▶ COLLECTED DATA
________________________
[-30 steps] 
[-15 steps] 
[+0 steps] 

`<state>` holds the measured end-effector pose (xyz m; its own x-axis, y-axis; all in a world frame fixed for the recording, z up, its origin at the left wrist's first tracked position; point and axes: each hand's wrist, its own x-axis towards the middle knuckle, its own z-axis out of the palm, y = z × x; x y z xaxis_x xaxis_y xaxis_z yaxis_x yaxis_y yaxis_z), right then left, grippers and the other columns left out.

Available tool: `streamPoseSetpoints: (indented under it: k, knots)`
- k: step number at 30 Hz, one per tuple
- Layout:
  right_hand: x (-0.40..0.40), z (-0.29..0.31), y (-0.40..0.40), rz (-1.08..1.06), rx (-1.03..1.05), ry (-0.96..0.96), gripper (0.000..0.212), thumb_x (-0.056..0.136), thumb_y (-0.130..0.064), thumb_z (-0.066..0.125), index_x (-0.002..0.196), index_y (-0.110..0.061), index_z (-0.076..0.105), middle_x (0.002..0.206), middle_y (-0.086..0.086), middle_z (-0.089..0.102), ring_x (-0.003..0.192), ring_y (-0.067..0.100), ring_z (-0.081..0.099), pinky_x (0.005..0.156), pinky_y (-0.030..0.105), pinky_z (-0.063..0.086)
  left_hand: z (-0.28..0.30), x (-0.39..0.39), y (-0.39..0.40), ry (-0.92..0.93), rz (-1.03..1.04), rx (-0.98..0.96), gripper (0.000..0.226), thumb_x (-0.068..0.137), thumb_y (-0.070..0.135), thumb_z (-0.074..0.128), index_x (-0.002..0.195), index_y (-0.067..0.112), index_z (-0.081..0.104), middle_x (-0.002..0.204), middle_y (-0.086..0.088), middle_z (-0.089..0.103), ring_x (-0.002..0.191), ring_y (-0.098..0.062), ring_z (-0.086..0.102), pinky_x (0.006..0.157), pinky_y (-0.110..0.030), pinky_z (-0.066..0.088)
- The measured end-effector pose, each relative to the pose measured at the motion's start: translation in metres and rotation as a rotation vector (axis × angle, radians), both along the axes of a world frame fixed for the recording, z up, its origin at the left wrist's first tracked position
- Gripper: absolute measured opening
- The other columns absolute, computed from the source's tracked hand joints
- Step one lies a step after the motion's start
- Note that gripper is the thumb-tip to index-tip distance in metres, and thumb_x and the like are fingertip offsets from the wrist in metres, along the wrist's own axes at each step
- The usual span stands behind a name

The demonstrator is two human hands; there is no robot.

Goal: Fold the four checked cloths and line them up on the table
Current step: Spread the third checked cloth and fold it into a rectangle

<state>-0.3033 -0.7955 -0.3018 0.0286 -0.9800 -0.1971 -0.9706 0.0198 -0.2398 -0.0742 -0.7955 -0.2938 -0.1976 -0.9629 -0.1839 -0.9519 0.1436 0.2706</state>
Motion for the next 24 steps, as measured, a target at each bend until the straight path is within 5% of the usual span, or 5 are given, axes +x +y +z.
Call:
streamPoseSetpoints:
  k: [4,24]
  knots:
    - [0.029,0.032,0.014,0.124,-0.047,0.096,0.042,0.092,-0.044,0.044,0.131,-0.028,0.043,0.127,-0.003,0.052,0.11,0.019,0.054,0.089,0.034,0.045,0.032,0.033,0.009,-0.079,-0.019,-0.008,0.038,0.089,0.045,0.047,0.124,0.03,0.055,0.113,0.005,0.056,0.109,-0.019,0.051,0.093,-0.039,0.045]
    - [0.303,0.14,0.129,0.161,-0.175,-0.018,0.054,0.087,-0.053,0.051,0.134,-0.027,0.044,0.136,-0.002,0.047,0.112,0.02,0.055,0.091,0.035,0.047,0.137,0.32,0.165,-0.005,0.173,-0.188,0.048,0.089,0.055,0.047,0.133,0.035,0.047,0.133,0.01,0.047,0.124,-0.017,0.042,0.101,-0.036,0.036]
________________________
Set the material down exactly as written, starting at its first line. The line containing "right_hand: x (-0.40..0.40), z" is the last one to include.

[-30 steps] 
[-15 steps] 
[+0 steps] 

`<state>` holds the measured end-effector pose (xyz m; its own x-axis, y-axis; all in a world frame fixed for the recording, z up, its origin at the left wrist's first tracked position; point and axes: each hand's wrist, its own x-axis towards the middle knuckle, its own z-axis out of the palm, y = z × x; x y z xaxis_x xaxis_y xaxis_z yaxis_x yaxis_y yaxis_z), right then left, grippers and the other columns left out.

Available tool: `streamPoseSetpoints: (indented under it: k, knots)`
- k: step number at 30 Hz, one per tuple
- Layout:
  right_hand: x (-0.40..0.40), z (-0.29..0.31), y (-0.40..0.40), rz (-1.08..1.06), rx (-1.03..1.05), ry (-0.96..0.96), gripper (0.000..0.212), thumb_x (-0.056..0.136), thumb_y (-0.130..0.064), thumb_z (-0.066..0.125), index_x (-0.002..0.196), index_y (-0.110..0.061), index_z (-0.076..0.105), middle_x (0.002..0.206), middle_y (-0.086..0.086), middle_z (-0.089..0.102), ring_x (-0.003..0.192), ring_y (-0.067..0.100), ring_z (-0.081..0.099), pinky_x (0.005..0.156), pinky_y (-0.030..0.105), pinky_z (-0.063..0.086)

This exercise has now been fully answered.